EXERCISE PROMPT:
Each line containing the string "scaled" should be copied out of the entries.

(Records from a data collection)
• • • • • • •

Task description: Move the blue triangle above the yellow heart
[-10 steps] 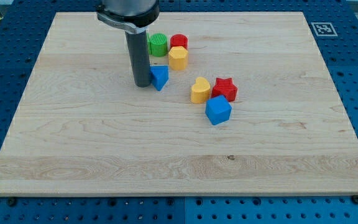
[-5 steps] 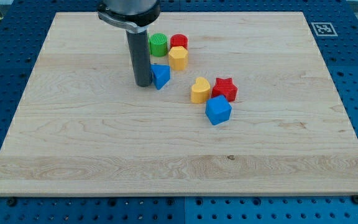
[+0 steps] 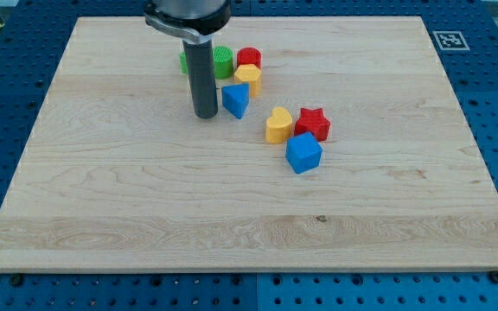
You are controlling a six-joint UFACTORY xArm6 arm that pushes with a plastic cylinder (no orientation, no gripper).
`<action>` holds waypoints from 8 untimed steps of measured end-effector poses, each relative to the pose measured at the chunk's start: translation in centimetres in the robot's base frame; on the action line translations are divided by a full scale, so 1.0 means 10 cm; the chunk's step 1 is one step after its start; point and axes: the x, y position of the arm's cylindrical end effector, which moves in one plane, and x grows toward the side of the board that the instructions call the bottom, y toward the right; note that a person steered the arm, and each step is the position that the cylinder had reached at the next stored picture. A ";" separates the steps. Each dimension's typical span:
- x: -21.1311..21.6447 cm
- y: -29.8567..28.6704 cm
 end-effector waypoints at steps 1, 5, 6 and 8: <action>0.00 0.47; -0.19 0.37; -0.19 0.37; -0.19 0.59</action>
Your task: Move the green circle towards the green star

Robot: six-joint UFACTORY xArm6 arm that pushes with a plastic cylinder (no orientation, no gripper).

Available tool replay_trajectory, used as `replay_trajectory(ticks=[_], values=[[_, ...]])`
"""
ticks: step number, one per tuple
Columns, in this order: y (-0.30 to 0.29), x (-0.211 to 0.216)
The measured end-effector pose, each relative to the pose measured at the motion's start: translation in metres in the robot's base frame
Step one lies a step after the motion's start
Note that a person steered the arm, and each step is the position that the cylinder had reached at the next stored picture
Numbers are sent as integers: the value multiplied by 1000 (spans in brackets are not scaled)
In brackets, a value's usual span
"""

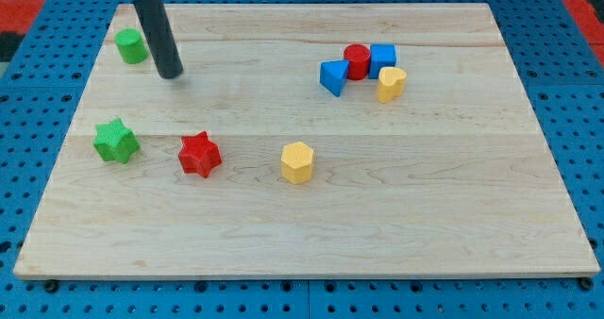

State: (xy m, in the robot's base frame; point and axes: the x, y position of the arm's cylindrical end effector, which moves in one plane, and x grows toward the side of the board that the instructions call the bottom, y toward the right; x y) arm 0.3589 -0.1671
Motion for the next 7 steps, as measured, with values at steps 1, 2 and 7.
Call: replay_trajectory(ticks=[1,2,7], values=[[-2,-15],[-2,-73],[-13,-57]])
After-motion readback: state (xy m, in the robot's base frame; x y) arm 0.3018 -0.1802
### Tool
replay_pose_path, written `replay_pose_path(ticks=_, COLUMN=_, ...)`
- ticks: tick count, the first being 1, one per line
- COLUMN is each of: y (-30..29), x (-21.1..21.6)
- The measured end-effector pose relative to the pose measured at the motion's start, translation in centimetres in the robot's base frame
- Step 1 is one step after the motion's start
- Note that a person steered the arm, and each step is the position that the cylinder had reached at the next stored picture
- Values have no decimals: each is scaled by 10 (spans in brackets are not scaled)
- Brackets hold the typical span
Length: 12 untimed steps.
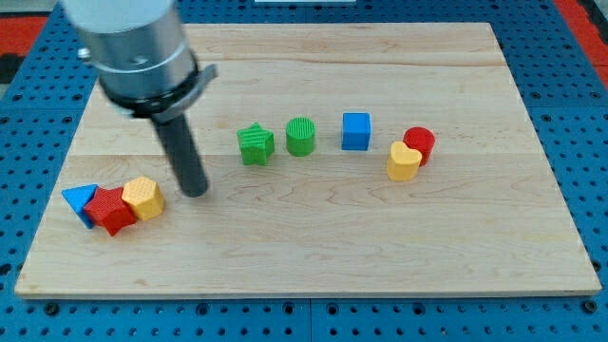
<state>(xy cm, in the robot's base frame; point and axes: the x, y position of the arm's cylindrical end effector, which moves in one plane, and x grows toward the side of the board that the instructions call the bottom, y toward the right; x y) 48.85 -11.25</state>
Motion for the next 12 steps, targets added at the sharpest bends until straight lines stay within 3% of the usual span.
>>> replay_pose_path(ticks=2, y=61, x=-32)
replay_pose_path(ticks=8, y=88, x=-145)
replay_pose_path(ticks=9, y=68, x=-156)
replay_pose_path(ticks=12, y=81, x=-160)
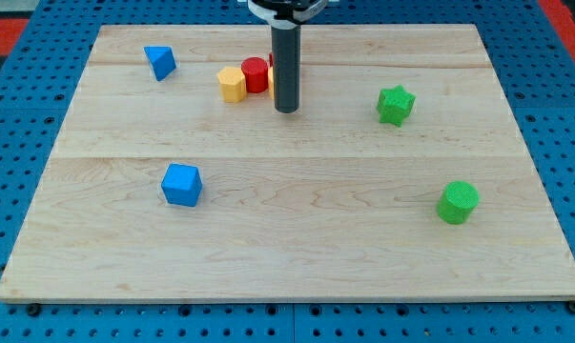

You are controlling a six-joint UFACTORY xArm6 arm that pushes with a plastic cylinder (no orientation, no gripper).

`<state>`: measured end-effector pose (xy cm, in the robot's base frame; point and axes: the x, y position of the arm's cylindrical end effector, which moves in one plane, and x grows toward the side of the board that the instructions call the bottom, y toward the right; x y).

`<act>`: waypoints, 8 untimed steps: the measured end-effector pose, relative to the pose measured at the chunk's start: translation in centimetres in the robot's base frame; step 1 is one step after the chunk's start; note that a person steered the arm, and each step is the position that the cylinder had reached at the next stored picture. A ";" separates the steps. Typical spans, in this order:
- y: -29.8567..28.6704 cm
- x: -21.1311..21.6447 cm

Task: Move the blue triangle to the left of the yellow hexagon

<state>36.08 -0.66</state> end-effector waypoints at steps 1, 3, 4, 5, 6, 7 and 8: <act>-3.6 0.8; -12.6 3.2; -15.4 2.5; -17.5 0.0; -21.1 -1.7; -21.1 -6.2; -21.1 -9.9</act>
<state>26.18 -21.80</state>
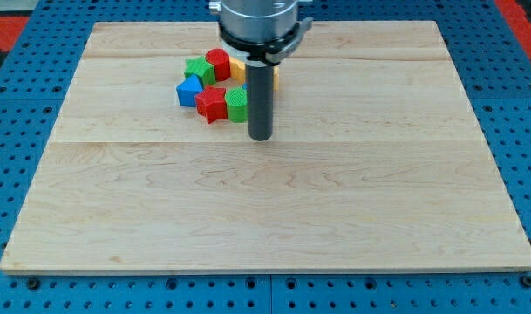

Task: Nudge the red star along with the group of blocks right a bit

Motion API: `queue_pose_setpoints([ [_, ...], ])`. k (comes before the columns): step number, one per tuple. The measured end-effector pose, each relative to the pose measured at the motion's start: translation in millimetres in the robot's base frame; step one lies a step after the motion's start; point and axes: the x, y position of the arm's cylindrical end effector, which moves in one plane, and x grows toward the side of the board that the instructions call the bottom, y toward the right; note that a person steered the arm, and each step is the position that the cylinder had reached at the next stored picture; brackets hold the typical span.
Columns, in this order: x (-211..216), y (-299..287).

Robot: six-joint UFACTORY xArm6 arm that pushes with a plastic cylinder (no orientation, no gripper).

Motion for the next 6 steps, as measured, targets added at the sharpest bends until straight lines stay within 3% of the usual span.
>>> queue_pose_setpoints([
  [2, 0.6, -70.1],
  [4, -17.5, -94.3],
  [6, -12.6, -44.5],
])
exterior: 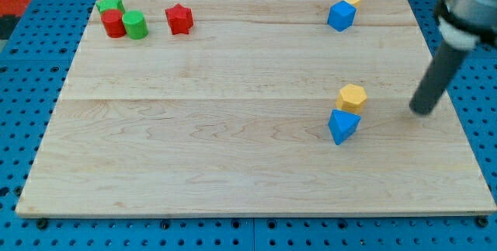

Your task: Move the yellow hexagon and blue triangle towards blue cube

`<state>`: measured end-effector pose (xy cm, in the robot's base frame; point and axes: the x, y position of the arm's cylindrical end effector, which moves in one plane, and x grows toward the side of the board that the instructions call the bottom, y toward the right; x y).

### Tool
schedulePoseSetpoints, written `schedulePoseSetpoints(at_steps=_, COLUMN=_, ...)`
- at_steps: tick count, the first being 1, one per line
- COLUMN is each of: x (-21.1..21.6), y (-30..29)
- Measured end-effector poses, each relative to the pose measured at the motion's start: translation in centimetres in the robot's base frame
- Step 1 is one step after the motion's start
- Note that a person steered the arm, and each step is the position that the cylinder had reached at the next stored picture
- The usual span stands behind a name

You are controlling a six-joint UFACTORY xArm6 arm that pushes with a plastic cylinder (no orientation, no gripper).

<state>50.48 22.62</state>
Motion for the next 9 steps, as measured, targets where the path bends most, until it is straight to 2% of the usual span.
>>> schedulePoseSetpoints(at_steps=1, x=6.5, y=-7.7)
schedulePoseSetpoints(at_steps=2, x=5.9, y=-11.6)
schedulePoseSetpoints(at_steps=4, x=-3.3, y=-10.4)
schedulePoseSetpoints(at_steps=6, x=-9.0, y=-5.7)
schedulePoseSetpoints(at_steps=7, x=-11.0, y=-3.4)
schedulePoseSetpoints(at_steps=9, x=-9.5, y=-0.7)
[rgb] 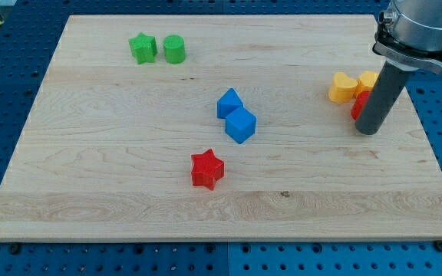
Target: Move the red star into the red circle
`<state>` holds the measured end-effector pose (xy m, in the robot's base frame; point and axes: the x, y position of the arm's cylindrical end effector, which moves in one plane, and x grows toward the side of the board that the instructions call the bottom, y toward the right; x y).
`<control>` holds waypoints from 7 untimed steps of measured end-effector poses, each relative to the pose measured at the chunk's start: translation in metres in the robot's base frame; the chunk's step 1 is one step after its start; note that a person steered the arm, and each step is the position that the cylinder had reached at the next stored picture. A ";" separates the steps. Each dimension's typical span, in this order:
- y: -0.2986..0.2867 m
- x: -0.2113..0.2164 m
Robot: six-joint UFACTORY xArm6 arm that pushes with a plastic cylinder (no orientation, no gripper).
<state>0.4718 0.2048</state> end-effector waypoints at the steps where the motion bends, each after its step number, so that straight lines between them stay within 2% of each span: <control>1: -0.041 0.044; 2: -0.098 0.083; 3: -0.173 0.100; 4: -0.261 0.108; 5: -0.324 0.103; 6: -0.332 0.072; 7: -0.330 0.068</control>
<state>0.5400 -0.1254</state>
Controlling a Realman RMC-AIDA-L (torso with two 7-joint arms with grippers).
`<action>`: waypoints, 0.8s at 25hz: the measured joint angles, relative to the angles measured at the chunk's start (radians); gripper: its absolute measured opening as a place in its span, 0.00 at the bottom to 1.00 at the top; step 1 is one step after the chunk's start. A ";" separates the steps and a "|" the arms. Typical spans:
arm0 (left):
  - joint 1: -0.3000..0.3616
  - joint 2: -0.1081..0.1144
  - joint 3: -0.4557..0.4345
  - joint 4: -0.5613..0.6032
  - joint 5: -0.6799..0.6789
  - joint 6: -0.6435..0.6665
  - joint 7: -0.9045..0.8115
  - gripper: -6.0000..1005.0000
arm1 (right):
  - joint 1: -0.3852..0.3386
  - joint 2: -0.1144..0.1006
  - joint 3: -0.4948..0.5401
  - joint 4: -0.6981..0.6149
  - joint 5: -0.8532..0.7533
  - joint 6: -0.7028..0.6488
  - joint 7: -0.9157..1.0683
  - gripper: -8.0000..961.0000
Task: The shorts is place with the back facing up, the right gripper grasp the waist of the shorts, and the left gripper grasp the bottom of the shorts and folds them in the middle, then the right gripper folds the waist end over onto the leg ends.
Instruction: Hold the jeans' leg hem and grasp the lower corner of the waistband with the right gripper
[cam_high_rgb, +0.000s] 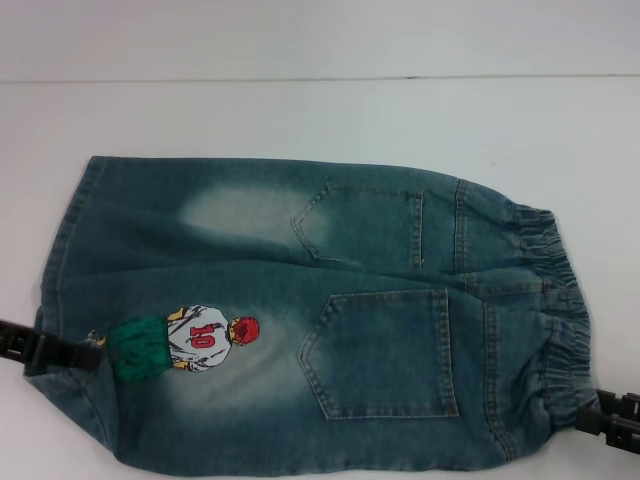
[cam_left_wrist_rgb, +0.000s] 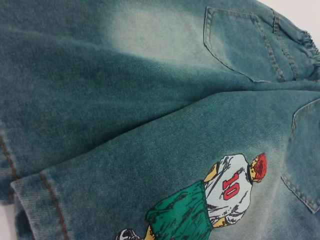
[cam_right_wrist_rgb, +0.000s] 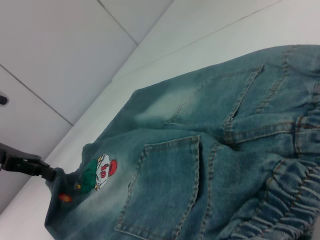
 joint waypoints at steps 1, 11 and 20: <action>0.000 0.000 0.000 0.000 0.000 0.000 0.000 0.05 | 0.003 0.000 -0.001 0.000 -0.003 -0.001 0.000 0.64; 0.000 0.000 0.000 0.000 -0.006 -0.001 0.000 0.05 | 0.021 0.000 -0.003 -0.009 -0.044 -0.042 0.004 0.64; 0.000 0.000 0.000 0.000 -0.007 -0.006 0.002 0.05 | 0.020 -0.009 -0.002 -0.011 -0.049 -0.060 0.016 0.64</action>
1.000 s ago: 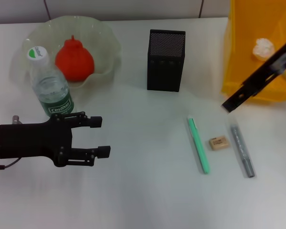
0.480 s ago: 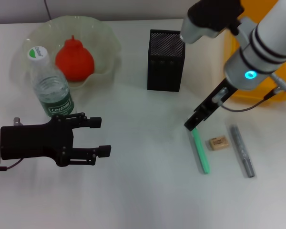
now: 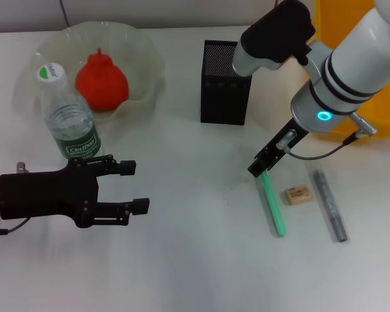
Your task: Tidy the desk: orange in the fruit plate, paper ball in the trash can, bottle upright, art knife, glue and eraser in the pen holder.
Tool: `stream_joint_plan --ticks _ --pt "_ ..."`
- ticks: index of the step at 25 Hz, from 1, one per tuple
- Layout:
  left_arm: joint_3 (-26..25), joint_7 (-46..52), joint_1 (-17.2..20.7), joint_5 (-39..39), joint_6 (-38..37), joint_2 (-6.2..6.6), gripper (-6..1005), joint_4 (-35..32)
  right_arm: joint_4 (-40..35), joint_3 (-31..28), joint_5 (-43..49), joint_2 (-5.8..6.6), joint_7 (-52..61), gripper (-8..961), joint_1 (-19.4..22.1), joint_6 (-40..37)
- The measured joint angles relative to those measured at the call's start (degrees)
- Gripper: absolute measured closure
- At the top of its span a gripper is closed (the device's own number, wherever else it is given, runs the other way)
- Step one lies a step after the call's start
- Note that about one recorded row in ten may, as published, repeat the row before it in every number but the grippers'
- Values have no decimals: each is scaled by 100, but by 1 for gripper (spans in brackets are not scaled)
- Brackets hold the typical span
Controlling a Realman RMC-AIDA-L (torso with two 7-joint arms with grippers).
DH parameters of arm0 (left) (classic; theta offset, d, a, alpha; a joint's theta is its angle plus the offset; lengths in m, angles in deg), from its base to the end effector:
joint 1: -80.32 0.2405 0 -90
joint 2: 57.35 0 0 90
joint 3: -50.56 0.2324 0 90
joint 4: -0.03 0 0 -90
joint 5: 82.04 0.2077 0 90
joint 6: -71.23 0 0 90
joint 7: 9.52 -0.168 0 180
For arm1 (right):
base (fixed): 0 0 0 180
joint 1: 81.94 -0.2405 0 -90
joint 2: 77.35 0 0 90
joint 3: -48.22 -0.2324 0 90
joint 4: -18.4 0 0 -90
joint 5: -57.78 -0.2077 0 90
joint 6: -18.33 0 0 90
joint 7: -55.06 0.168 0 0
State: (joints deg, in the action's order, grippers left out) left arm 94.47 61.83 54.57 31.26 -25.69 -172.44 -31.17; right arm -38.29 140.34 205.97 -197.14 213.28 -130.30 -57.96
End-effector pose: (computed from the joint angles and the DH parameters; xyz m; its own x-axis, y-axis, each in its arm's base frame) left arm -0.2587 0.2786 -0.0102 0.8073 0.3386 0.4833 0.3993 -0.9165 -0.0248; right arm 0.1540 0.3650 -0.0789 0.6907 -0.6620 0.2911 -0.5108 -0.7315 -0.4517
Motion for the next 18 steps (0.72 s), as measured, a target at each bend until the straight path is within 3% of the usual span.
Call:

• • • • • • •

RESULT OF THE TASK:
Numbers are sent as integers: the value multiplied by 1000 (spans in brackets are not scaled)
- Values have no decimals: each is scaled by 10 (spans in brackets are not scaled)
- Values have no decimals: each is scaled by 100, but by 1 for gripper (spans in brackets are not scaled)

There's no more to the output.